The Industry Exodus Isn’t Just Bad for L.A. — It’s Hurting the Environment, Too
April 22, 2025
As Hollywood productions have relocated to Atlanta, London, Canada and other parts of the world due to favorable tax incentives, the environment also pays a price. Because although actors, directors and producers are traveling to these areas to film, they are not moving — instead frequently flying back to their homes in Los Angeles on weekends and days off and, as a result, increasing their carbon footprints.
Take Wendie Malick, who lives in Topanga Canyon and is currently shooting both Night Court and the third season of Shrinking on the Warner Bros. lot, while also filming a new Hallmark series in Vancouver for the next three months. “I’m going to be coming back probably every few weeks is my guess, both to honor my commitment to the other shows and also because my heart hurts when I’m gone for too long,” the actress and environmental activist says. “For those of us who have families and animals and kids who need to be able to come back and forth, there’s a lot of extra footprint going on here that I’m really sorry that I’m part of.”
Flying already has long been a part of Hollywood’s environmental impact, with the Sustainable Entertainment Alliance reporting in 2021 that 24 percent of average total carbon emissions from a tentpole film came from air travel — and that just accounts for the production’s travel, not the personal back-and-forth of talent on off days.
According to sustainability agency Earth Angel, if a production were to relocate from L.A. to Vancouver, for example, for a 20-week TV shoot with five people traveling business class each weekend and being put up in upscale accommodations, that would amount to 87.4 metric tons of CO2 for air travel and 16.5 metric tons for accommodations, for a total of 103.9 metric tons of added CO2 emissions.
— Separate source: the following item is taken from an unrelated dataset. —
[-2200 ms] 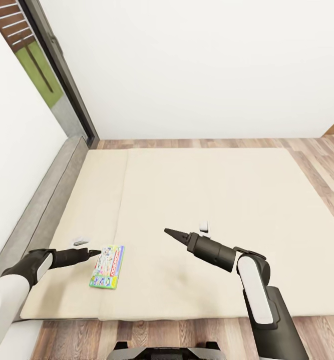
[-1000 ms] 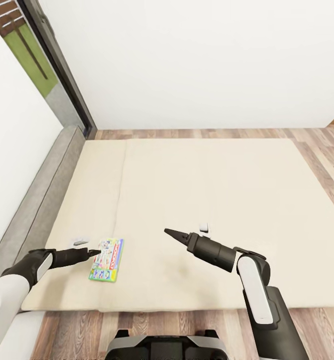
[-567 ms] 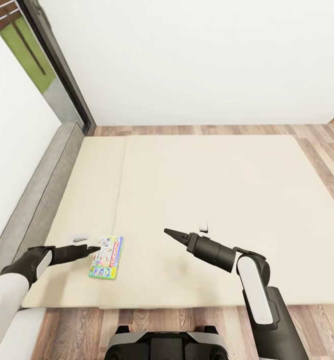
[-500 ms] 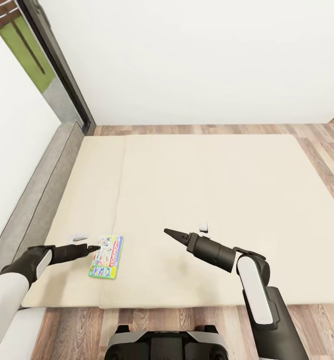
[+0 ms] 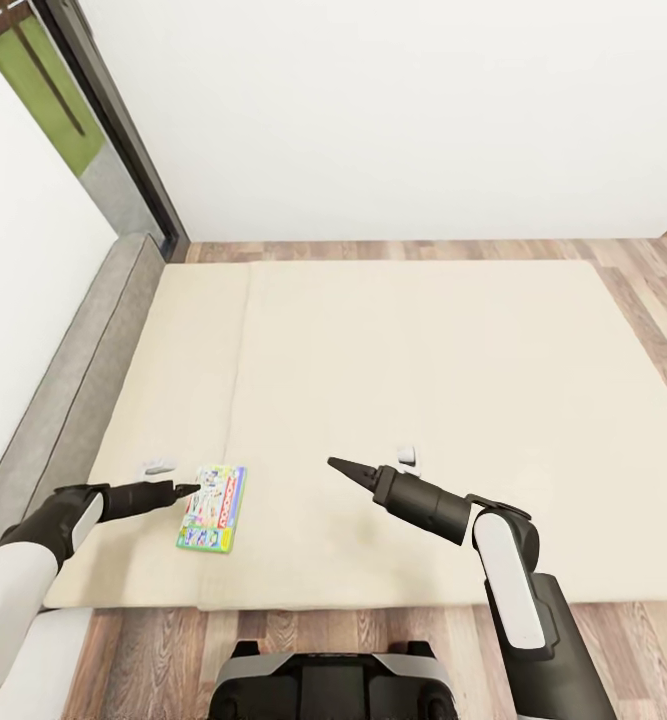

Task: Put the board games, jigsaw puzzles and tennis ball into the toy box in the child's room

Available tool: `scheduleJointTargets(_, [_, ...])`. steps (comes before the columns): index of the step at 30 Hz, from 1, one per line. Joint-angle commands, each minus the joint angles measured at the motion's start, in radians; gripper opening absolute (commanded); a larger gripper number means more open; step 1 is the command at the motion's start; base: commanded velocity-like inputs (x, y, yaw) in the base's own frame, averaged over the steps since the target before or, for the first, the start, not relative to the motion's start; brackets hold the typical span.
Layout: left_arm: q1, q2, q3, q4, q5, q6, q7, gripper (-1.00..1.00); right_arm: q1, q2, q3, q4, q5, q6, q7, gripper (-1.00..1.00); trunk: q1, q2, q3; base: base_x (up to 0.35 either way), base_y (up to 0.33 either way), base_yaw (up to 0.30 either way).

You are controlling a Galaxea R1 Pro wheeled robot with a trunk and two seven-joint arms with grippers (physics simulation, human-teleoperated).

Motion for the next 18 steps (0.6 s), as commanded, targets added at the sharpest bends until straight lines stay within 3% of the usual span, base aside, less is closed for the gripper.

For comparison, according to the Center for Science Education, the average person produces about 16 tons of carbon dioxide each year in the U.S.
The agency also reports that in 2024, average air miles flown for L.A. longform productions were about 126,367 miles, versus a 2024 high-budget feature that opted for a different shooting location coming in at 1,364,775 miles.
While studios and streamers are saving big on moving their productions outside of L.A., Malick says she thinks the “environmental impact is not at the top of the list” when these decisions are being made: “I imagine it gets to the bottom line like so many things in this country; it’s all about, how do you squeeze the most out of this stuff and make the biggest profit for your shareholders?”
For those who do have to shoot away from home, there also are not many sustainable travel alternatives. Environmental icon Ed Begley Jr., who has had an electric car since 1970, says he used to drive to Albuquerque, New Mexico, to shoot Better Call Saul, but even he recognizes it’s often not possible to carve out enough time for a road trip.
“It’s a lot to go back and forth because people want to be with their families on Thanksgiving, they want to be with their families on weekends if they’ve got a long weekend or even a short weekend off. That’s something I try to avoid at all costs, but once in a while I’ve got to do it,” Begley says of flying. He adds that in deciding where to shoot a project, the air travel element “must be considered because you’re using a lot of CO2 to make that trek.”
There also are additional factors to leaving the green infrastructure of California, says Sustainable Entertainment Alliance executive director Sam Read, including how available electric cars and clean alternatives to diesel generators are to rent in these different locations. He also notes the possible issue of “having a workforce that is trained up and skilled on how to use them and how to approach using a battery system, as opposed to a diesel generator, and what that means for your production,” as these new technologies are introduced.
As a result, environmental activists in the entertainment community are joining in on the call to bring film and TV production back to Southern California, something Gov. Gavin Newsom has been making a push for with more generous tax incentive programs to appeal to Hollywood.
“I want to say thank you to Gavin Newsom for what he’s doing — he’s putting a lot of money into keeping businesses here,” Begley says. “I’ve got to say thank you, and may I please have some more?” Environmental Media Association CEO Debbie Levin echoes that while the recent incentives have been helpful, “it’s not nearly enough to keep production here, and maybe the answer is to really legitimately put in an incentive for sustainability.”
After Hollywood was the center of production for so many for so long, “now all of a sudden in order to see their families, who moved here originally because of the entertainment industry, they have to fly somewhere else, which means they have to fly back and forth,” Levin adds. “It’s an environmental, economic and emotional issue.”